The Detroit Pistons have waived Josh Smith.
The Detroit Pistons have just announced the release of Josh Smith. Stunning— Marc Stein (@ESPNSteinLine) December 22, 2014
The news comes as a pretty big shock. Releasing a player of Smith's caliber and remaining guaranteed money is basically unheard of in recent NBA history. The Pistons will stretch that remaining salary (and cap hit) over the next five years.
Pistons will use stretch provision on remaining $26 million of Josh Smith's contract, league source tells Yahoo. This gives some cap relief.— Adrian Wojnarowski (@WojYahooNBA) December 22, 2014
So Josh Smith, originally signed by Joe Dumars, is no longer a part of Stan Van Gundy's plans. Any team wishing to claim him on waivers will also have to take on his remaining contract, which is very unlikely to happen. That means Josh Smith will soon be an unrestricted free agent, with apparently about $6 million heading his way annually for the next five years no matter what. Therefore it might be safe to assume he will be considering cheaper deals from current contenders. The early reports have suggested the Los Angeles Clippers, Houston Rockets, and San Antonio Spurs. However, if Smith was interested in a team where he could get minutes and be a part of something long term, would the Hornets be a fit?
Josh Smith the player
This season has been one of Smith's worst by almost every statistical category. He's shooting 39 percent from the floor, just 24 percent on 3-pointers, and a horrible 46.8 percent at the charity stripe. His points per game average of 13.1 is the worst since his second season. However he has remained a good rebounder and has been dishing out a decent amount of assists (7.2 and 4.7 per game respectively). These horrible statistics can't be attributed to Smith playing on the wing, like he did for a large number of minutes last season. He's played approximately 430 minutes out of his 896 with only one other big in the lineup (Greg Monroe or Andre Drummond).

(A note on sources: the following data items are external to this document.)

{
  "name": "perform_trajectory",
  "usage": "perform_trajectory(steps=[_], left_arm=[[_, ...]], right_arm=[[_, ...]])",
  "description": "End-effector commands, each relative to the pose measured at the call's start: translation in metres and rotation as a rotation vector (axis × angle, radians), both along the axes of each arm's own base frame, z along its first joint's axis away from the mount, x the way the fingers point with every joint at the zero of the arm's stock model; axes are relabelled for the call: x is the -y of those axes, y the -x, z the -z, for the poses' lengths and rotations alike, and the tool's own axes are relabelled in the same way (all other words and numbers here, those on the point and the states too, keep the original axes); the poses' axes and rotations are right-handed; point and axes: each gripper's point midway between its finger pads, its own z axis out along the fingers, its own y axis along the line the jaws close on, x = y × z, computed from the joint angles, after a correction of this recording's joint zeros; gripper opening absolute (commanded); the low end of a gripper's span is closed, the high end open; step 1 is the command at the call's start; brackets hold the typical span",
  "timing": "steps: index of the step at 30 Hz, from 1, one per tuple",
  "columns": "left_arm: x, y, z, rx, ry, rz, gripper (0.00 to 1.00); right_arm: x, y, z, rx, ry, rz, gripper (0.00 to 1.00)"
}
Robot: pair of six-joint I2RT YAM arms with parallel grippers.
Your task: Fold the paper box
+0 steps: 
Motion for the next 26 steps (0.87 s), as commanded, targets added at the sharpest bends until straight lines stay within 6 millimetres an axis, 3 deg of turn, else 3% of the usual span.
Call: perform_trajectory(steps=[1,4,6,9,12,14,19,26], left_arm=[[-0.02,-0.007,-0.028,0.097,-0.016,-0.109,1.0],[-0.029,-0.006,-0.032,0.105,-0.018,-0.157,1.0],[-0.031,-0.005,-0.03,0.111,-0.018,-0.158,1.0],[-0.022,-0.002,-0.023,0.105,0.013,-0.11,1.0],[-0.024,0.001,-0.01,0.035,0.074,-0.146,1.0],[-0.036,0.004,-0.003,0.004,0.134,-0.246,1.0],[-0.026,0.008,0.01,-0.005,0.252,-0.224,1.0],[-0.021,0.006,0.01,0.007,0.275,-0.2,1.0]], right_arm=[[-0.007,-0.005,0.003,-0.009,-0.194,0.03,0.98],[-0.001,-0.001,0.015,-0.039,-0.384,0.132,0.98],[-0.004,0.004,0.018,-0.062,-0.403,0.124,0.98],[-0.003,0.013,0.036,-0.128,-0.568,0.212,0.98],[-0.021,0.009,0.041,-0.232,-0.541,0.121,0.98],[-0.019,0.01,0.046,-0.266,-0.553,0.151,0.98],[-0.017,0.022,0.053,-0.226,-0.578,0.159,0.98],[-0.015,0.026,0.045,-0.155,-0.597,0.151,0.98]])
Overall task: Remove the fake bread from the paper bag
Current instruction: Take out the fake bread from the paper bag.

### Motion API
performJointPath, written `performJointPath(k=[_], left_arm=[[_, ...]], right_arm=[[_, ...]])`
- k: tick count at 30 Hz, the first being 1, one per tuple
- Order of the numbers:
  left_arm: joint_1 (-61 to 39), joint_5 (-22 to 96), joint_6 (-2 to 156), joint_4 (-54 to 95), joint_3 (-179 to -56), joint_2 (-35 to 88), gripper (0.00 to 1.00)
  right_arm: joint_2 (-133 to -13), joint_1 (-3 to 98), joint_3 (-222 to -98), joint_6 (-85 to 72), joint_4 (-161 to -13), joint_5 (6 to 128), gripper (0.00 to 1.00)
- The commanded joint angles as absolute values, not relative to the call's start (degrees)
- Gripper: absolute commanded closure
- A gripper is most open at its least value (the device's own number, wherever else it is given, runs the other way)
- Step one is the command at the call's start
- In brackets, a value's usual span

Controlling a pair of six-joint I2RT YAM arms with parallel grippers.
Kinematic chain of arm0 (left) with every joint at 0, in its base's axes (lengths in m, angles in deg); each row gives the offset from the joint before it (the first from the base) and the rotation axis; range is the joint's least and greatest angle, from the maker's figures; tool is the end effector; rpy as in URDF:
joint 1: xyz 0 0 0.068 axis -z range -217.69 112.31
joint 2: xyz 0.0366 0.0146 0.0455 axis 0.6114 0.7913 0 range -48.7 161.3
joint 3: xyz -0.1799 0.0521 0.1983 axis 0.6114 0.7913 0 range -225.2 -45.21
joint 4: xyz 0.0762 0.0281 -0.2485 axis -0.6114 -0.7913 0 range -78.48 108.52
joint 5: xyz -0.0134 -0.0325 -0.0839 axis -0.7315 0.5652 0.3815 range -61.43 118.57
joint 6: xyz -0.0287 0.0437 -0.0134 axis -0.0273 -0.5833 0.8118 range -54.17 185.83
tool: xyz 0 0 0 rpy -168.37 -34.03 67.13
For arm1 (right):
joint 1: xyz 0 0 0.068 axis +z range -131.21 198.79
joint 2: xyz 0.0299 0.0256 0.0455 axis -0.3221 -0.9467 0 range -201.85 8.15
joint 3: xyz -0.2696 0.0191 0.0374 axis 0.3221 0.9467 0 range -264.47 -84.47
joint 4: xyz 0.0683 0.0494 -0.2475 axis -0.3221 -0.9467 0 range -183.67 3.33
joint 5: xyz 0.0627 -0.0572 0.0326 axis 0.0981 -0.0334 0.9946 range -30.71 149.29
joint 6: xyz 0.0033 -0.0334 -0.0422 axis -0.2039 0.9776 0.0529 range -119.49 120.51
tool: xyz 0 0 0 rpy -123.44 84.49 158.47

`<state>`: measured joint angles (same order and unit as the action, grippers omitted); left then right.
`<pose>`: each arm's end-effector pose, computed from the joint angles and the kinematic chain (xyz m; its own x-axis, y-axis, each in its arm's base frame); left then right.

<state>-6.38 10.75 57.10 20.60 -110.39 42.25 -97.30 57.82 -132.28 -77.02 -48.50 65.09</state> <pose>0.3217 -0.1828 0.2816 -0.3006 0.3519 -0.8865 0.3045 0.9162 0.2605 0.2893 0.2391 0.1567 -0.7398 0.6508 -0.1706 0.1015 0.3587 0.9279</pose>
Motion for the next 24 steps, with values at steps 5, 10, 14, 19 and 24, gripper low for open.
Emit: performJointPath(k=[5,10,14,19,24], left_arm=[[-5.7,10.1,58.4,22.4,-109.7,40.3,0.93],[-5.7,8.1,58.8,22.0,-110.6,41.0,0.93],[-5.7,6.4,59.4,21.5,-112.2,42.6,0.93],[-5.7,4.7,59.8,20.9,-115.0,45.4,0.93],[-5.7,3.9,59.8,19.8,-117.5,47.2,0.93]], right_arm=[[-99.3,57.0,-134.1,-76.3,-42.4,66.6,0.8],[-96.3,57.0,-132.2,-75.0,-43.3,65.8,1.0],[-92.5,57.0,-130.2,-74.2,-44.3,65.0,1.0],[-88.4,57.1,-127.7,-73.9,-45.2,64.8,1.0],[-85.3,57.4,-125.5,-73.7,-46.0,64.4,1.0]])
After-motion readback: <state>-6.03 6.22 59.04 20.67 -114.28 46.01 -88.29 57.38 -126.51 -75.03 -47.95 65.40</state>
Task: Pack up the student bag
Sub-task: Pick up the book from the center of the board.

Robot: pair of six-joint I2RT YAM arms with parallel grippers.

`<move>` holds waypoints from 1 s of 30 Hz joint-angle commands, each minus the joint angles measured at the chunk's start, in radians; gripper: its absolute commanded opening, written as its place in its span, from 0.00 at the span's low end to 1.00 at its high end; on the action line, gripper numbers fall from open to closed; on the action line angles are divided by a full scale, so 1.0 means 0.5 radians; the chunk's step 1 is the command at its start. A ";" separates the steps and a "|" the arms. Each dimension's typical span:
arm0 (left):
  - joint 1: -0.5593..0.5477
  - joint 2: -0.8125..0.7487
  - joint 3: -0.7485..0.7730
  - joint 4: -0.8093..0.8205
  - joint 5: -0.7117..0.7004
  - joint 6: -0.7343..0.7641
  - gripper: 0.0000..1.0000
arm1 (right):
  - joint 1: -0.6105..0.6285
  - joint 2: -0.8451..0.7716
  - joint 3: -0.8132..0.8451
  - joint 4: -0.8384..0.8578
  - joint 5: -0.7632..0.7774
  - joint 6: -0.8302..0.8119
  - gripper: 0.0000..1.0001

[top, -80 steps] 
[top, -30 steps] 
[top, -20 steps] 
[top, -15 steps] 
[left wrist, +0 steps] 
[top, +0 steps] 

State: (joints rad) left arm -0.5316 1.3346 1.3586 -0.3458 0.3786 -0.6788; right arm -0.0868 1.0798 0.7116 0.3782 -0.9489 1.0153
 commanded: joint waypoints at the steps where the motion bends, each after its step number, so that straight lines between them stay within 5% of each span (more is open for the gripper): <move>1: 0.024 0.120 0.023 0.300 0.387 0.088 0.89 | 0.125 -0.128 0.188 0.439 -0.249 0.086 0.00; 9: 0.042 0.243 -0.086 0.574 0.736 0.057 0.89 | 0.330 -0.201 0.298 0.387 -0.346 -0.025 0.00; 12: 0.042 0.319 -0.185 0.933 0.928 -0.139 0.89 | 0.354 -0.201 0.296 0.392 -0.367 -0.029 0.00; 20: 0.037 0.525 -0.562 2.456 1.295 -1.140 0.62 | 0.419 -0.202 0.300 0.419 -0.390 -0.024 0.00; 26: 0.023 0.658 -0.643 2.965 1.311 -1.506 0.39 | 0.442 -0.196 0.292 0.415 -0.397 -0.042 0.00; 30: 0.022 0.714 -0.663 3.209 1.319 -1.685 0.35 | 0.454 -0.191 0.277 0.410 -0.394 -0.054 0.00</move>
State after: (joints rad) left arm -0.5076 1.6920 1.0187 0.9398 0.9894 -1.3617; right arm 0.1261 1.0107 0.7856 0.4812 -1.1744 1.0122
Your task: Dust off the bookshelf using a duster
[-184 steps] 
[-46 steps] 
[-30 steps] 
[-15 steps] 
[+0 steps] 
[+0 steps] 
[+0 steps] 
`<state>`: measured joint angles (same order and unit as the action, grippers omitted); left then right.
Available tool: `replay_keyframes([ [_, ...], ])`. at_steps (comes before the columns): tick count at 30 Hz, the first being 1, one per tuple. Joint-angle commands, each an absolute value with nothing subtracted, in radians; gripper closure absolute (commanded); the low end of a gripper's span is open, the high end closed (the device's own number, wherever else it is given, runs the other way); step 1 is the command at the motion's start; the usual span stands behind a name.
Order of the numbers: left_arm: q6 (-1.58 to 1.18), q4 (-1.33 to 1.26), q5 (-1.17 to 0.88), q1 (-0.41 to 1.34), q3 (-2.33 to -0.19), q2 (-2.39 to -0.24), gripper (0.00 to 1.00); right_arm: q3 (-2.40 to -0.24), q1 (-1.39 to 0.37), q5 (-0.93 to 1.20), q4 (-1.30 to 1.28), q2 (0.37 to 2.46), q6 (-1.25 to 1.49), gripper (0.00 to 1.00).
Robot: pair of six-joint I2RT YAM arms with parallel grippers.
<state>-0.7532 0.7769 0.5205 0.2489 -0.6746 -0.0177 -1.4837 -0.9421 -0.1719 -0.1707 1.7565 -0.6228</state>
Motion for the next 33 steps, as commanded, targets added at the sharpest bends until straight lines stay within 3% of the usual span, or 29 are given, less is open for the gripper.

So how would Josh Smith, the power forward, fit with the Hornets? Seemingly not well. On the plus side, he definitely has potential to be a fulcrum in the high post like Josh McRoberts was last year, because he is a smart and sometimes willing passer. He's also extremely athletic, good in transition, and a quality one-on-one defender. However, like Marvin Williams, he doesn't bring size to the power forward position. Also, he doesn't stretch the floor. Opposing teams beg Josh Smith to shoot from anywhere away from the rim and he indulges them constantly (70 percent of his shots have come away from the rim this year). To top it all off, when he does get to the rim this year, he's shooting just 44 percent which is well below the 55 percent league average. That is an alarming statistic when you consider how easily Josh Smith should score at the rim.
The Hornets seemingly just figured out a starting lineup that works with Kemba Walker, Gerald Henderson, Michael Kidd-Gilchrist, Cody Zeller, and Al Jefferson playing some very good basketball (they're +15 in 36 minutes over their last three games). Trying to insert a new player, with a history like Smith's, would seemingly put the team a step back before it ever put them a step forward. Getting the best of Josh Smith, which could really be an 18 point, 9 rebound, 5 assist sort of guy who limits his 3-point attempts and plays top level defense on a variety of players, seems like a pipe dream. So even if the potential ceiling may be higher with Smith at the power forward position, the recent history proves it isn't likely.
Although the risk is now probably low enough to entice the Hornets general manager Richard Cho, this seems like the sort of move that would take a while to pay-off (if it ever did) and the team just can't afford another setback.